The Thomas Phifer and Partners–designed building will reach four stories and provide 213,000 square feet of space for exhibitions, lectures, workshops, conservation and restoration workshops, a cinema, an auditorium, a cafe, and a museum shop; set to open in 2024.

Destination Crenshaw
Perkins+Will, Studio MLA
Los Angeles

Upon completion, Destination Crenshaw will be the largest Black public art project in the U.S. The reparative justice art project, designed by Studio-MLA and Perkins+Will, will commission over 100 works by Black artists with ties to Los Angeles. In addition to space for art, Destination Crenshaw has a strong nature component. It proffers more than 800 trees in the neighborhood and develops over 30,000 square feet of sustainable landscaping. The project is slated to open this February.

Mattel Adventure Park™ (Courtesy Mattel)

Mattel Adventure Park
EPIC Resort Destinations
Glendale, Arizona

A life-size Barbie Beach House™ and a Hot Wheels–themed roller coaster are coming to Glendale, Arizona.
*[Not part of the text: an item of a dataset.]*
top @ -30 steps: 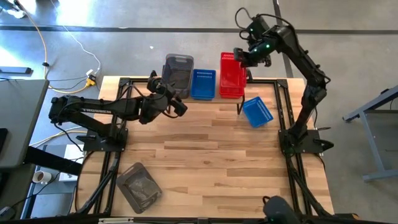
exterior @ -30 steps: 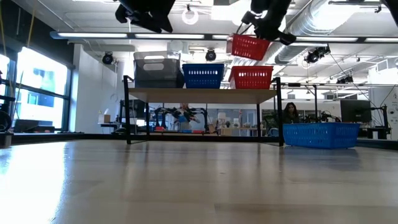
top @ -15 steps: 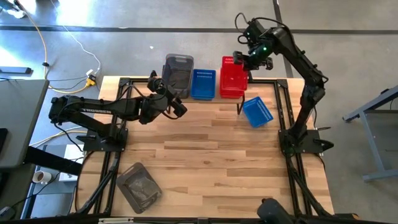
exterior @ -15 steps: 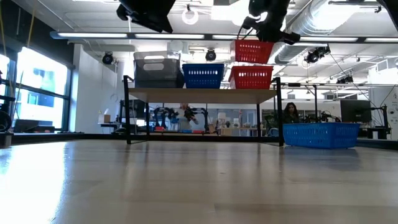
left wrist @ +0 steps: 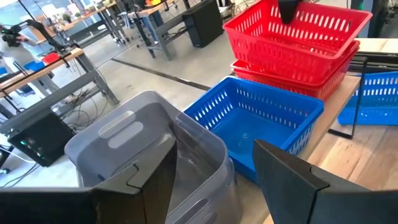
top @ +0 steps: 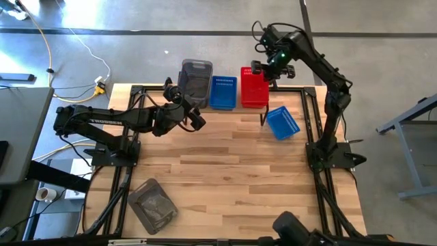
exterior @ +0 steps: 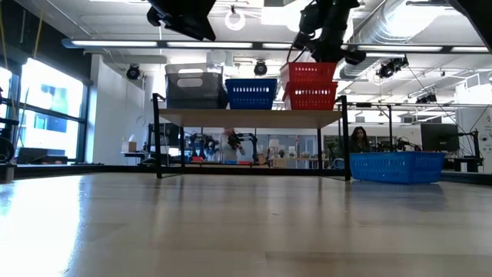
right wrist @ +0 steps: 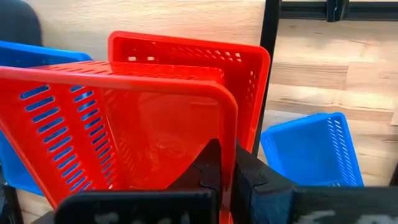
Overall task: Stack baskets on shelf by color
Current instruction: Stack the red bin on top of the red bin on the shelf
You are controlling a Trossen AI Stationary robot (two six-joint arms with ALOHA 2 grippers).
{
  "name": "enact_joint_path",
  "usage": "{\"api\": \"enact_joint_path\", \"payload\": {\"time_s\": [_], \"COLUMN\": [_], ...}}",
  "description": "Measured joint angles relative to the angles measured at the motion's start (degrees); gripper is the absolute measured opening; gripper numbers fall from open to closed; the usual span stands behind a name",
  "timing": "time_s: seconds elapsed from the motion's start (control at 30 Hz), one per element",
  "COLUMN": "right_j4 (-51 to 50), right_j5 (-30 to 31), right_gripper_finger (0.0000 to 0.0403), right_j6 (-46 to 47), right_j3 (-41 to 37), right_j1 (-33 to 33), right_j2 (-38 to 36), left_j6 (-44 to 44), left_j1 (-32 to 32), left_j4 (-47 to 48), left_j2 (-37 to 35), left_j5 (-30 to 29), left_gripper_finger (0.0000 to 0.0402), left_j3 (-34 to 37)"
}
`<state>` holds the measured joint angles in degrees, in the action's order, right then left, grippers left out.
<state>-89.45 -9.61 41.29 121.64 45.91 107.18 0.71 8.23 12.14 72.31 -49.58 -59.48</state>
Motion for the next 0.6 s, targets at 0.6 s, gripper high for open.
{"api": "enact_joint_path", "payload": {"time_s": [0.6], "right_j4": [-0.30], "right_j5": [3.38], "right_gripper_finger": [0.0001], "right_j6": [-2.75], "right_j3": [0.00], "right_j1": [0.27], "right_j2": [0.15], "left_j6": [0.02], "left_j1": [-0.02], "left_j4": [0.02], "left_j2": [0.00], "left_j5": [0.07], "left_gripper_finger": [0.0200], "left_j3": [0.00]}}
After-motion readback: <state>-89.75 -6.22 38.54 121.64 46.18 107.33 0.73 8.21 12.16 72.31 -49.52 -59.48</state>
In the wake of Greta Gerwig’s landslide cinematic success starring Margot Robbie and Ryan Gosling, reviewed by AN, Mattel’s Adventure Park ™ is slated to open this year, marking Arizona’s first fully themed indoor/outdoor amusement park. The 9-acre park is envisioned to provide family friendly fun 365 days a year. Part beach, part museum, Adventure Park will have on display the full spectrum of Mattel’s expansive brand portfolio of toys that will bring out the kid in all of us. 

Natural History Museum of Los Angeles County
Frederick Fisher & Partners
Los Angeles

A renovation and expansion to The Natural History Museum of Los Angeles (NHMLAC) is readying for its public debut this year. The NHM Commons was anticipated to open in fall 2023, but was delayed by the pandemic, supply chain issues, and rising costs.

The renovation headed by Frederick Fisher & Partners and Studio-MLA will add 75,000 square feet to the museum. The project is one component of a larger endeavor to reimagine Exposition Park and the La Brea Tar Pits, a NHMLAC research site and museum nearby where fossils have been unearthed.

The Frick renovation
Selldorf Architects
New York

A 1914, Beaux Art mansion on Manhattan’s Upper East Side is poised to open this year as the home of The Frick Collection. The art institution housed within the former residence has been on AN’s radar since renovation plans were unveiled in 2018. Selldorf Architects is leading the design alongside executive architects Beyer Blinder Belle.

Its completion this year will realize much-needed expanded exhibition space, improved accessibility, a new auditorium, a cafe, and infrastructure upgrades.